Problem: The expected output is the full data, repeated exactly, without pictures.

Provided data:
□ □ □ □ □
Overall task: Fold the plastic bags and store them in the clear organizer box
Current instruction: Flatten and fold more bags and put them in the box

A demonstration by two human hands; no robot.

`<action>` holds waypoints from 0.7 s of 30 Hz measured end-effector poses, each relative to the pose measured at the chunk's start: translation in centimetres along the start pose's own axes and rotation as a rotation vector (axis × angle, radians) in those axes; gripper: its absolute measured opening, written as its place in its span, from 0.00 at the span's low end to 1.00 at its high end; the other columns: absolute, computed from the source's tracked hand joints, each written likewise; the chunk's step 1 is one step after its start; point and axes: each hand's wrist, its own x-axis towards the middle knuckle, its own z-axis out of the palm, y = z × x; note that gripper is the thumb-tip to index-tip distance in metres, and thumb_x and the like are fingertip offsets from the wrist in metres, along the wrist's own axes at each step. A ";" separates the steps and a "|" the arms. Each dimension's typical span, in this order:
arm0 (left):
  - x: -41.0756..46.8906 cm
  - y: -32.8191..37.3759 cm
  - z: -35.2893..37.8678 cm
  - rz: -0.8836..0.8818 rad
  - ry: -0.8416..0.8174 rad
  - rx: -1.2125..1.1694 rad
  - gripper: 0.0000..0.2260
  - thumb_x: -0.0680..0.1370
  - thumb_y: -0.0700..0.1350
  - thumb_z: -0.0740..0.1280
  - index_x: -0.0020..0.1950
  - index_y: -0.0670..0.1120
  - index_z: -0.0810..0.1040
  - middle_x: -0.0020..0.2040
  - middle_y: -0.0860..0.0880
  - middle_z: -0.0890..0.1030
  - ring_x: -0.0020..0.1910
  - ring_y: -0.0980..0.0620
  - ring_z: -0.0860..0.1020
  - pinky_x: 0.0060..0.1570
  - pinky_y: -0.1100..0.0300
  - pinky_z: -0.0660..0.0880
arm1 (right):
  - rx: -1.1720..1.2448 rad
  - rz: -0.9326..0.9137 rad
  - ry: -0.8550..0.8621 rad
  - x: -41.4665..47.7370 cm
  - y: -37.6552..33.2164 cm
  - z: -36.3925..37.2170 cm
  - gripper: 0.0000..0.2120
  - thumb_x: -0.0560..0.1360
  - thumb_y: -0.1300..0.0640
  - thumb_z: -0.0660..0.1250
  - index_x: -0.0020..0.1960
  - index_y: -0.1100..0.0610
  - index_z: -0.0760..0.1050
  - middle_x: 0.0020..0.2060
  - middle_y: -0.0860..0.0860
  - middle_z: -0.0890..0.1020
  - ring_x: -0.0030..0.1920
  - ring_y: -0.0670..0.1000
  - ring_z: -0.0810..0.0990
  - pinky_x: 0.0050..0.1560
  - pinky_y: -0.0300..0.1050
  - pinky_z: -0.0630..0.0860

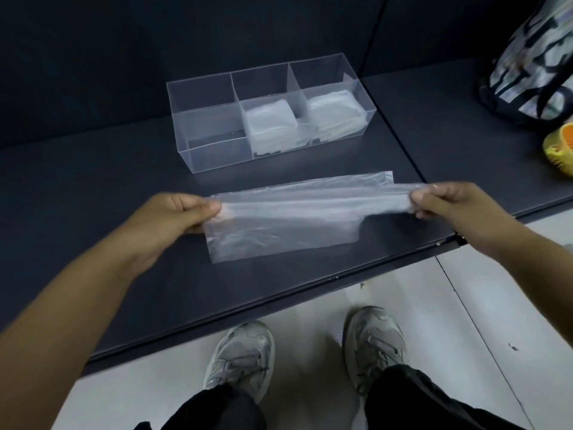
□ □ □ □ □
Response for this exercise:
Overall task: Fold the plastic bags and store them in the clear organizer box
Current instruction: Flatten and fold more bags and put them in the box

A demonstration by two human hands; no robot.

`<action>` holds waypoints from 0.7 s of 30 Hz measured end-effector poses, each relative to the pose measured at the chunk's start: translation in centimetres along the start pose's own axes and rotation as a rotation vector (axis × angle, radians) in those axes; gripper: its absolute measured opening, written as its place in its span, from 0.00 at the span's low end to 1.00 at its high end; the other columns: absolute, computed from the source's tracked hand joints, each written likewise; the chunk's step 1 is one step after its start; point and axes: each hand's wrist, its own x-axis towards the middle knuckle, its own z-axis out of the palm, y = z × x; note that gripper is the thumb-tip to index-tip distance in metres, and thumb_x and the like are fingertip offsets from the wrist in metres, along the wrist's own axes at each step. A ";" separates the steps and a "|" the arms. Each dimension's typical span, in this order:
arm0 (left):
  - x: -41.0756..46.8906 cm
  - y: -32.8191..37.3759 cm
  - z: -35.2893..37.8678 cm
  - rz: -0.8836..0.8818 rad
  - ry: -0.8416..0.8174 rad
  - rx: -1.2125..1.1694 rad
  - gripper: 0.0000..0.2260
  - thumb_x: -0.0680..0.1370
  - thumb_y: -0.0700..0.1350
  - thumb_z: -0.0740..0.1280
  - index_x: -0.0020..0.1950
  - index_y: -0.0670..0.1120
  - index_z: -0.0810..0.1040
  - middle_x: -0.0020..0.2040
  - middle_y: -0.0860..0.0880
  - middle_z: -0.0890..0.1030
  - ring_x: -0.0020..0.1910
  - ring_y: -0.0980..0.0620
  - ring_z: -0.0860..0.1020
  - pinky_x: 0.0060..0.1570
  - pinky_y: -0.1100..0.0300
  - pinky_z: -0.0660..0.0880
arm1 (right):
  - rx: -1.1720..1.2448 rad
  - rz: -0.9326..0.9137 rad
  - ry: -0.8550..0.8621 rad
  - x: -41.4665..47.7370 cm
  - y: -37.6552..33.2164 cm
  - z: -36.3925..37.2170 cm
  - gripper: 0.0000..0.2120
  - thumb_x: -0.0560..0.1360
  - thumb_y: -0.1300..0.0640
  - thumb_z: -0.0660..0.1250
  - index_x: -0.0020..0.1960
  - index_y: -0.1100..0.0610
  - index_z: -0.0760..0.1050
  - middle_x: 0.0020..0.2060
  - middle_y: -0.0860..0.0860
  - middle_z: -0.0890..0.1020
  - ring_x: -0.0030..0.1920
  - ring_y: -0.0670..0.1000
  - ring_z: -0.0810..0.0990
  - pinky_x: 0.0050..0.1560
  - pinky_y: -0.0300..0.1050
  - pinky_z: -0.0630..0.0860

No more output will be produced for this exercise.